To understand patients' preferences regarding the disclosure of bad news is important in the clinical oncology setting. The aim of this study was to clarify descriptively the preferences of cancer patients. Five hundred and twenty-nine Japanese cancer outpatients were surveyed regarding their preferences regarding the disclosure of bad news, and several psychosocial and medical demographic variables were analyzed. In a descriptive analysis, more than 90% of the patients strongly preferred to discuss their current medical condition and treatment options with their physician and to have their physicians take the feelings of their family into consideration as well.
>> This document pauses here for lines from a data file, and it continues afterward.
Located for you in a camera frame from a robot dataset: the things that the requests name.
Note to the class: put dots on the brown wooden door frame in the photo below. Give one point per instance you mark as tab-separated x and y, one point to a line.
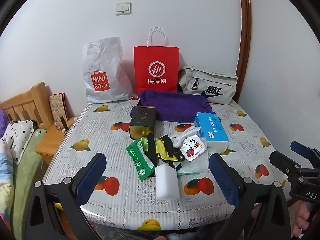
243	30

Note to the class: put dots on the black tea tin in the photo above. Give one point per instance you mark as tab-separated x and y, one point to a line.
142	120

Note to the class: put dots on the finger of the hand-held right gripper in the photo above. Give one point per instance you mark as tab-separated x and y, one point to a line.
303	150
285	162

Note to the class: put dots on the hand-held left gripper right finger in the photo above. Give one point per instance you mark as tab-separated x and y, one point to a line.
222	180

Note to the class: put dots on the wooden bed headboard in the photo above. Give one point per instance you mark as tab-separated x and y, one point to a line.
27	102

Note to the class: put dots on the white sachet with tomato print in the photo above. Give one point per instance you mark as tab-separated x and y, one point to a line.
192	148

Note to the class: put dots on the red paper shopping bag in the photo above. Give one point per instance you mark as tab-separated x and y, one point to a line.
156	67

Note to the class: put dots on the patterned brown book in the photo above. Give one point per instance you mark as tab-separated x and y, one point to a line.
58	108

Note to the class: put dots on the green wet wipes pack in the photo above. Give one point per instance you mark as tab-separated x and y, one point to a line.
140	160

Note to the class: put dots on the wooden nightstand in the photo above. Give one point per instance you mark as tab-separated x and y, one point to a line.
52	145

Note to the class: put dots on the white mesh net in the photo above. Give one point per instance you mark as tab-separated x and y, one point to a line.
176	142

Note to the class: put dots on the colourful patterned quilt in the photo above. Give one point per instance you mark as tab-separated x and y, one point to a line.
6	180

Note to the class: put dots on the light green wrapper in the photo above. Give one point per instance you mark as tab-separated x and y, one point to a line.
145	143

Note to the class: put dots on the green blanket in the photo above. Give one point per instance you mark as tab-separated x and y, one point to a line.
27	175

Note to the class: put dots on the small black holder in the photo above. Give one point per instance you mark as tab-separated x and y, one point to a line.
64	126

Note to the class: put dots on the person's right hand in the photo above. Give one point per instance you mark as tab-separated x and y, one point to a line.
303	217

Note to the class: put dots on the purple plush toy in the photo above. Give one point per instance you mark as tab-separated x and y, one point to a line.
3	122

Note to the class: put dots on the fruit print tablecloth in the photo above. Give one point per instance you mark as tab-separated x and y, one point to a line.
125	205

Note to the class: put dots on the blue tissue pack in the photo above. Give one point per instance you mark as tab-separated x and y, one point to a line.
212	130

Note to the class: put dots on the white plastic shopping bag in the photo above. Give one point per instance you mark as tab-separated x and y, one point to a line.
106	67

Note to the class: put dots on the purple fabric storage tray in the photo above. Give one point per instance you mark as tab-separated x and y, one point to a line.
175	105

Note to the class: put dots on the light green face mask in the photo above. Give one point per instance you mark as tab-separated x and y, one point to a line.
197	166

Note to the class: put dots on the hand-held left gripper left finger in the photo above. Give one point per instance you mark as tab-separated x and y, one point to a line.
92	177

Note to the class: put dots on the white wall light switch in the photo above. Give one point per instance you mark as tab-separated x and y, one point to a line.
123	8

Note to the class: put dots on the grey waist bag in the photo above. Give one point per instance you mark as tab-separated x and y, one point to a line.
210	85

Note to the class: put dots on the white floral pillow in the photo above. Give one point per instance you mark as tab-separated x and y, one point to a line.
18	137
While half of the patients preferred to receive information regarding their life expectancy, 30% preferred not to receive it. Multiple regression analyses indicated the preferences showing interindividual variations were associated with the level of education and the mental adjustment to cancer scores. A factor analysis revealed four preferences factors: method of disclosure of the bad news, provision of emotional support, provision of additional information, and setting. These four factors had good internal consistency reliability (Cronbach's alpha = 0.93-0.77). Providing emotional support, including the desire for the physician to show consideration for the patient's family, and understanding an individual's communication preferences may be useful for promoting patient-physician communication.

摘要

在临床肿瘤学环境中,了解患者对于坏消息披露的偏好非常重要。本研究的目的是描述性地阐明癌症患者的偏好。对529名日本癌症门诊患者进行了关于坏消息披露偏好的调查,并分析了一些社会心理和医学人口统计学变量。在描述性分析中,超过90%的患者强烈倾向于与医生讨论他们当前的病情和治疗选择,并希望医生也考虑其家人的感受。虽然一半的患者希望获得有关预期寿命的信息,但30%的患者不希望获得。多元回归分析表明,显示个体差异的偏好与教育水平和对癌症的心理调适得分相关。因素分析揭示了四个偏好因素:坏消息的披露方式、提供情感支持、提供额外信息和环境。这四个因素具有良好的内部一致性信度(克朗巴哈系数=0.93 - 0.77)。提供情感支持,包括希望医生考虑患者家人的感受,以及了解个人的沟通偏好,可能有助于促进医患沟通。